Luc 7, 22 « Allez reporter ce que vous avez vu… les aveugles voient…
Après sa profession perpétuelle en 1951, c’est l’Afrique qui l’attend, d’abord le Malawi, à Nguludi, surintendante de l’hôpital avec dispensaire, maternité, enseignement à l’école de sages-femmes. Avec plus de 5000 accouchements en surcroit, voilà de quoi l’occuper ! Inutile de compter puisqu’elle réalise déjà son rêve de donner ! Dix ans plus tard, suivant la Sagesse qui la conduit, elle se rend en Papouasie pour organiser les soins de santé pour le diocèse de Daru-Kiunga. Elle a commencé la clinique à Kiunga où elle devient responsable au niveau de ce diocèse en lien avec les soins de santé du gouvernement. Elle y a travaillé avec les autres dénominations chrétiennes, ce qui a permis au centre de prendre son essor.
… les boiteux marchent…
De plus, Sr Estelle s’occupait des cliniques de brousse, et pour prendre la relève formait les « medicals » et les envoyait suivre des cours aux centres du gouvernement. Elle a soigné et guérit des cas graves, ayant grand besoin d’un médecin. Elle a détecté l’épidémie de polio la première grâce à son expérience de cette maladie à l’hôpital Sainte-Justine. Les gens avaient confiance en elle et recouraient à elle en tout temps, jour et nuit même, pour une situation de vie ou de mort. Tout était digne de cette femme de calibre, à ample vision, au bon jugement, et courageuse dans la prise de décision. Ainsi elle déploie son énergie, sans cesse attentive aux multiples besoins appropriés au milieu. Car sa vocation, n’était-elle pas de donner jusqu’au bout… en soulageant ?
… les sourds entendent
De retour au Canada elle fait un an de recyclage à l’hôpital de Val-d’Or pour ensuite retourner comme infirmière à l’hôpital de Daru et Kiunga pour deux ans. Durant sa vie, en tant que disciple de Montfort et de Marie-Louise, elle communie à leur esprit par son dévouement auprès des malades, et son souci à former des remplaçantes.
… les morts ressuscitent…
Finalement, après 40 ans en pays de mission, Sr Estelle, toujours missionnaire de cœur, revient à son pays d’origine et prend le service de l’infirmerie des pères Oblats à Ottawa. Son esprit d’organisation l’amène à transformer graduellement ce milieu de soin en un endroit opérationnel, sympathique et efficace. Là encore, elle laisse sa marque jusqu’en 1984 tout en intégrant des communautés d’Ottawa, surtout celle de la rue Daly.

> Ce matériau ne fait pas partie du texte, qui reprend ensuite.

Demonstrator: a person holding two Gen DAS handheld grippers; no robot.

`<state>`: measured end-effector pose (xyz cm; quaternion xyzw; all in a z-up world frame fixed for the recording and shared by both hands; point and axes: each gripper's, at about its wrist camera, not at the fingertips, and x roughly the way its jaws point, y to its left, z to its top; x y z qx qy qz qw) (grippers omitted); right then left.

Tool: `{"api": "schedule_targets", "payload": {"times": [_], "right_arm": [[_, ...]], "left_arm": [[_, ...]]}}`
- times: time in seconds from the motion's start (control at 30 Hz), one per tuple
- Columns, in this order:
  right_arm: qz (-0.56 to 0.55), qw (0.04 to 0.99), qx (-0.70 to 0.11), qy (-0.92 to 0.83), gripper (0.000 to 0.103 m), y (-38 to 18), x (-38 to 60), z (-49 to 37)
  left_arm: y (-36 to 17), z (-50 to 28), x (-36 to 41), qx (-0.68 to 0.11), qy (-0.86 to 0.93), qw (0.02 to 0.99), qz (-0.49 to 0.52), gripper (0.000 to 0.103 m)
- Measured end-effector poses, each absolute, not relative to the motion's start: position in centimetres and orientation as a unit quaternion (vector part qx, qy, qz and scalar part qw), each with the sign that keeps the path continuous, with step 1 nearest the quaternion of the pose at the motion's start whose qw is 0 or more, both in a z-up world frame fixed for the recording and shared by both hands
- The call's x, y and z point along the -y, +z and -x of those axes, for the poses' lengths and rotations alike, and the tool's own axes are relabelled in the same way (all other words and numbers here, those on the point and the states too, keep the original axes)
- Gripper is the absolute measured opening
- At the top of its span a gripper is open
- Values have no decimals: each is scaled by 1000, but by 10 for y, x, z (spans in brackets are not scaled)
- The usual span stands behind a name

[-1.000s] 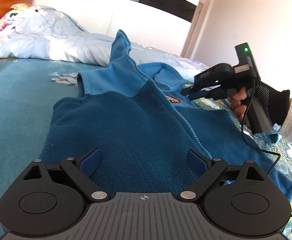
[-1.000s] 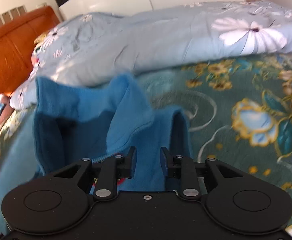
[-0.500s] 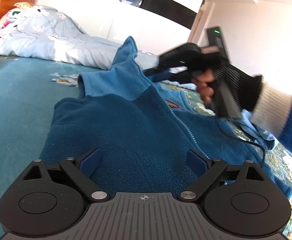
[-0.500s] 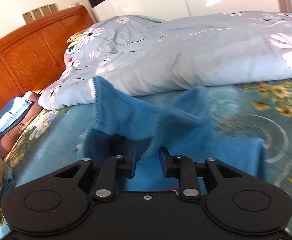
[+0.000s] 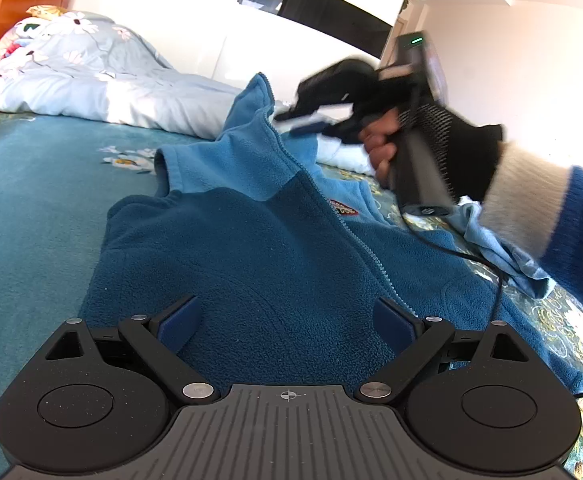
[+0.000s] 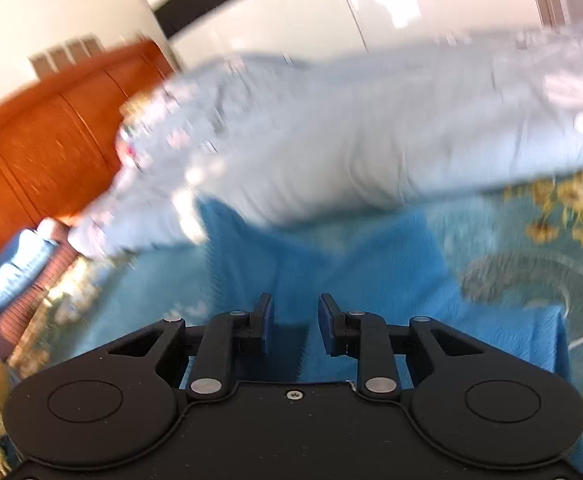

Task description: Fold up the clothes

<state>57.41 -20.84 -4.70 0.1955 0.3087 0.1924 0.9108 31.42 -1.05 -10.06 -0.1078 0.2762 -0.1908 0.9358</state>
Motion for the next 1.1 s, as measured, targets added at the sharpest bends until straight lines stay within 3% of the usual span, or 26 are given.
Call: {"api": "schedule_targets", "payload": {"times": [0.13,0.3,0.43,0.6,0.77,0.87,1.1], "right_arm": [[-231,900,-290,230,35,-38,208,-563],[-221,898,-305,228,36,-44,191,-564],[-206,901,-317,214,12,-50,193,-564],[-195,908,-328,174,10,-63,210,-570],[-224,892,-365,144,14,-81,224,-576],[-259,889,-342,160,17,-68,241,-555],[-199,914,-312,169,22,-29,280,-430]], "left_arm": [[-101,-314,11,-276,-191,936,107,93],[-101,-313,11,-276,-192,936,108,93],[-101,-311,11,-275,-193,935,110,94],[-100,-311,10,-275,-200,934,110,100],[-100,-312,10,-275,-200,934,111,100],[-100,-312,9,-275,-202,933,113,100],[-98,-312,7,-279,-202,931,118,101]]}}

Comment a-t-elle ensuite abouti au tribunal ecclésiastique du diocèse ? Nul ne le sait. C’est dans cette instance qu’elle rencontre les couples demandant une nullité de mariage, les écoutant avec compréhension et compassion pour en arriver à poser un jugement. Bientôt, quelques implications internationales l’amènent à servir comme infirmière attitrée au service de certains groupes de la famille montfortaine pour « Les pas de Montfort » en France. Plus tard, en 1994, elle retourne en Papouasie pour ouvrir un bureau de tribunal matrimonial. La missionnaire en elle ne tarit pas !
… la Bonne nouvelle est annoncée aux pauvres…
À nouveau de retour au Canada en 1997, elle intègre Maison Accueil Sagesse où elle rend des services précieux, accompagnement des malades, rendez-vous médicaux, et autres. À la suite, en 1999 elle devient, elle aussi, une reposante au Pavillon Notre-Dame, sa santé lui occasionnant des ennuis sérieux. Le Seigneur qu’elle a annoncé sans cesse par son service de vie donné par amour vient la chercher en toute sollicitude. Un jour enfin, son Seigneur l’emporte pour le partage du banquet des invités aux noces éternelles où toutes maladies sont guéries.